Exercise =>
Once you find the line containing "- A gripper", output it and every line after it to the end of the records, exactly.

━━ Exercise data

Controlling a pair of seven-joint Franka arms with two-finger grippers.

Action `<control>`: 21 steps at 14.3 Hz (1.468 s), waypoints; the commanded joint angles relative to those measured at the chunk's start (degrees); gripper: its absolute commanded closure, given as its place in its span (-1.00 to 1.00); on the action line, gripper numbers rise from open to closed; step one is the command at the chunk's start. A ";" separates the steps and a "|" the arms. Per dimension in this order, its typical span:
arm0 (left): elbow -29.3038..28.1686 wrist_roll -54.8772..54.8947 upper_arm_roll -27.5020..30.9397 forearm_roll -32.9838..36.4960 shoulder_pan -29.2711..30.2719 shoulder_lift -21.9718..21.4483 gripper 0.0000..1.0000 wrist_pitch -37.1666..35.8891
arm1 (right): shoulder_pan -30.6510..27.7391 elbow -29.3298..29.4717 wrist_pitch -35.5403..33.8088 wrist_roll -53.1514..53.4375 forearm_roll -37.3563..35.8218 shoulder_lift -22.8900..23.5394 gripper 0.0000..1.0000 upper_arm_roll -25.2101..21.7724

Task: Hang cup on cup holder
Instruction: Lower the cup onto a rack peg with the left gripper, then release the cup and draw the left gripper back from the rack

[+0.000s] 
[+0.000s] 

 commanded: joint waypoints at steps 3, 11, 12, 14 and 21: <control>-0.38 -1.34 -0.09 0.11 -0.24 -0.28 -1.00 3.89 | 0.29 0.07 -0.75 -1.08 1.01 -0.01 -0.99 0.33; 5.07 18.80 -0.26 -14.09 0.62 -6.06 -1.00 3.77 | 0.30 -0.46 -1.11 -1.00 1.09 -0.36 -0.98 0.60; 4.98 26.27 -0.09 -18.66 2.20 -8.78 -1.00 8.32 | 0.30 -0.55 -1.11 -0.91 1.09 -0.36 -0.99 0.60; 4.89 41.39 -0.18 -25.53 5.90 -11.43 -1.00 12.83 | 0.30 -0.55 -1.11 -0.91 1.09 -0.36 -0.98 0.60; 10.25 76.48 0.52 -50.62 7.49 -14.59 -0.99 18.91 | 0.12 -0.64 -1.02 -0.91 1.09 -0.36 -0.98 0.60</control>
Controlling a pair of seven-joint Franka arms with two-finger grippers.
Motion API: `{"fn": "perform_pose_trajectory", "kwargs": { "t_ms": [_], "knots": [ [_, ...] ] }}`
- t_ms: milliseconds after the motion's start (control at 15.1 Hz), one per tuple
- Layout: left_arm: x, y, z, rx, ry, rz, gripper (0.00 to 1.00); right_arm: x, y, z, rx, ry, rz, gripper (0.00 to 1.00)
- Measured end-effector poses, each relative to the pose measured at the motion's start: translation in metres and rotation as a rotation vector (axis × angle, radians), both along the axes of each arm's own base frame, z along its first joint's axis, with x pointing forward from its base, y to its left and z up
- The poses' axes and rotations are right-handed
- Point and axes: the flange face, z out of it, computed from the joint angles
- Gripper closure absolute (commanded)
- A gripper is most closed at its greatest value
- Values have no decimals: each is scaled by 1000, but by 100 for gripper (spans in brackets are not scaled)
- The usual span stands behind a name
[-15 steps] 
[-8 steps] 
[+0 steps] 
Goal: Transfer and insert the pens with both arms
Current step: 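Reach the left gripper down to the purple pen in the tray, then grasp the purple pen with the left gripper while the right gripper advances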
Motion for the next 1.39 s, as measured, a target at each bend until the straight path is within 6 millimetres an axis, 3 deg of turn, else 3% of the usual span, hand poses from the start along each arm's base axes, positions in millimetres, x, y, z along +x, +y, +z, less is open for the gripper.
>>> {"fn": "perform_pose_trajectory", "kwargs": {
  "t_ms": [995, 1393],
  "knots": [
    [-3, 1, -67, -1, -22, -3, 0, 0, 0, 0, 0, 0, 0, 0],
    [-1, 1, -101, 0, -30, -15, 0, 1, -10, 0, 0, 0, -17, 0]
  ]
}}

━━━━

Written solution =>
- A gripper is most closed at its greatest value
- Values have no decimals: each is scaled by 1000, but by 100 for gripper (spans in brackets are not scaled)
- The usual span stands behind a name
[-15 steps] 
[-8 steps] 
[+0 steps] 
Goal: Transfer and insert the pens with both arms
Current step: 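Reach the left gripper down to the purple pen in the tray, then grasp the purple pen with the left gripper while the right gripper advances
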Motion for the next 1.39 s, as measured, a target at each bend until the straight path is within 6 millimetres an axis, 3 deg of turn, else 3% of the usual span, hand poses from the start along each arm's base axes, positions in millimetres, x, y, z along +x, +y, +z, less is open for the gripper.
>>> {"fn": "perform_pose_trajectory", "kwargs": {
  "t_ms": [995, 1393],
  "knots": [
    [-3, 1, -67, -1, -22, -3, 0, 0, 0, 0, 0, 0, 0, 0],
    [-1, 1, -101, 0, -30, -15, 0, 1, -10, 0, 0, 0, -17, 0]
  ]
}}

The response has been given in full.